3. Patients with starvation ketoacidosis have signs of muscle atrophy, such as poor muscle mass, low body fat, prominent bony protrusions, temporal atrophy, tooth decay, sparse and dry hair, low pulse and body temperature.
- DKA is a medical emergency, and institutions usually have established protocols for emergency management. But the principles of treatment should be the same:
- Correct volume depletion with IV fluids
- Correction of hyperglycemia with short-acting insulin infusions
- Potassium and other electrolyte correction
- Search for the underlying cause
In developed countries, the overall mortality rate from diabetic ketoacidosis is 2.5-5%. 
2. AKA usually responds to intravenous saline and intravenous glucose therapy, with rapid clearance of associated ketone bodies due to reduction of counter-regulatory hormones and induction of endogenous insulin. Thiamine substitutes are important in alcohol-related manifestations. Electrolyte replacement is critical. 
3 The treatment of starvation ketoacidosis is similar to that of AKA. Patients need to be monitored for refeeding syndrome, which is associated with electrolyte abnormalities that occur when chronically starved individuals begin to actively eat. The resulting insulin secretion causes Significant transcellular transfer is therefore important similar to AKA monitoring and substitution of potassium and magnesium phosphates. 
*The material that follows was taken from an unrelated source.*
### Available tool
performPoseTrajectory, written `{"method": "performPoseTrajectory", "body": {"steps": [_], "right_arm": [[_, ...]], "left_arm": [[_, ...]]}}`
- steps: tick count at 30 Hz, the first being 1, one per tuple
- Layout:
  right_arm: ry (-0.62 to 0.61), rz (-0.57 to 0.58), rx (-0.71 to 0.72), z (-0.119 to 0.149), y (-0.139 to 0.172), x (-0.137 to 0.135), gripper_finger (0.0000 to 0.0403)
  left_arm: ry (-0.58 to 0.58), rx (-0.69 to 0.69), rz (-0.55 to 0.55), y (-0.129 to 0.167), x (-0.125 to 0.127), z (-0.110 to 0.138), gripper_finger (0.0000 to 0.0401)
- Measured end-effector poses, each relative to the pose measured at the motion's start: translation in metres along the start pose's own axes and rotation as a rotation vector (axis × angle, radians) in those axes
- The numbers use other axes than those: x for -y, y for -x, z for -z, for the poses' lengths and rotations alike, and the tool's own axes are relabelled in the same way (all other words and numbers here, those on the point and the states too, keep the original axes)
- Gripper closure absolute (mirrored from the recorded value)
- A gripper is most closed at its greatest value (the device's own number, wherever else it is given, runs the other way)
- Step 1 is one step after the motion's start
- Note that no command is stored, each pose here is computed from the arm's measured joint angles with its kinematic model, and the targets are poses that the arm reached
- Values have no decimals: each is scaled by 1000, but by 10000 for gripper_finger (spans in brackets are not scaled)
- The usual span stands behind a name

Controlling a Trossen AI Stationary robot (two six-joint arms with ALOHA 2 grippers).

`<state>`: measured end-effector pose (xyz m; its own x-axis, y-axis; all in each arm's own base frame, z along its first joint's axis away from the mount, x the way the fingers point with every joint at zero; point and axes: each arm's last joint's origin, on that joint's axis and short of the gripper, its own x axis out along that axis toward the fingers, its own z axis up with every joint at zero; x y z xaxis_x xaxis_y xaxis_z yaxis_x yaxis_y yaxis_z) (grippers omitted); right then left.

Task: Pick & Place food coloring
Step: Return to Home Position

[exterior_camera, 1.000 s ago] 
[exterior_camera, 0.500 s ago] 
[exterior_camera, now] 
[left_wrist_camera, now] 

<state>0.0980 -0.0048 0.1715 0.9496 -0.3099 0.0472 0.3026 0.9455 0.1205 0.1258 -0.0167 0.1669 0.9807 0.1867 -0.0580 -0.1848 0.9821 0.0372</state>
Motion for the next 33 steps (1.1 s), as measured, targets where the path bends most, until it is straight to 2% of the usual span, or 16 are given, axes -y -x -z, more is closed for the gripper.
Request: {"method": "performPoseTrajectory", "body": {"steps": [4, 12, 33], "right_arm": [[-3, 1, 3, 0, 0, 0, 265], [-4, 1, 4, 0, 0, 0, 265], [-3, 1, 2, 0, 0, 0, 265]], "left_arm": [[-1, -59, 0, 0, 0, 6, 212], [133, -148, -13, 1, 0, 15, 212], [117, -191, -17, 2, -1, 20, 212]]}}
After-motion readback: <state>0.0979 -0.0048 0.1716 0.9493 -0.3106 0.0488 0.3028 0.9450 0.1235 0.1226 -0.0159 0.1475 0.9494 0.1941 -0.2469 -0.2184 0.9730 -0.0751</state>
Treatment of ketoacidosis depends on the specific pathophysiology diagnosed. Regardless of the specific cause, it is important for a physical therapist to understand the condition.
- Educate clients about DKA.
- Maintaining normal glucose levels can prevent DKA.
- Physiotherapists are in a unique position because of the amount of time we spend with patients and it is important that we play a role in looking after their well-being and being aware of the symptoms of DKA
The ketogenic diet is enabled by forcing the body into a state of ketosis. This happens as a result of eating too few carbohydrates and too many fatty foods. Instead of using glucose from carbohydrates, the body will now continue to use the stored amount of fat in the body for energy. People often use this diet to help them lose weight.
There have been cases of ketoacidosis caused by keto diet and oral ketone supplements. Although some studies have shown significant weight loss when using a ketogenic diet the negative consequences of such a diet need to be emphasized. In patients at risk such as those with diabetes and/or CKD, caution should be given against the use of exogenous ketone supplements that are not usually as extensively regulated as Food and Drug Administration-approved drugs. Patients should be counseled on the risks of taking these unregulated weight loss products.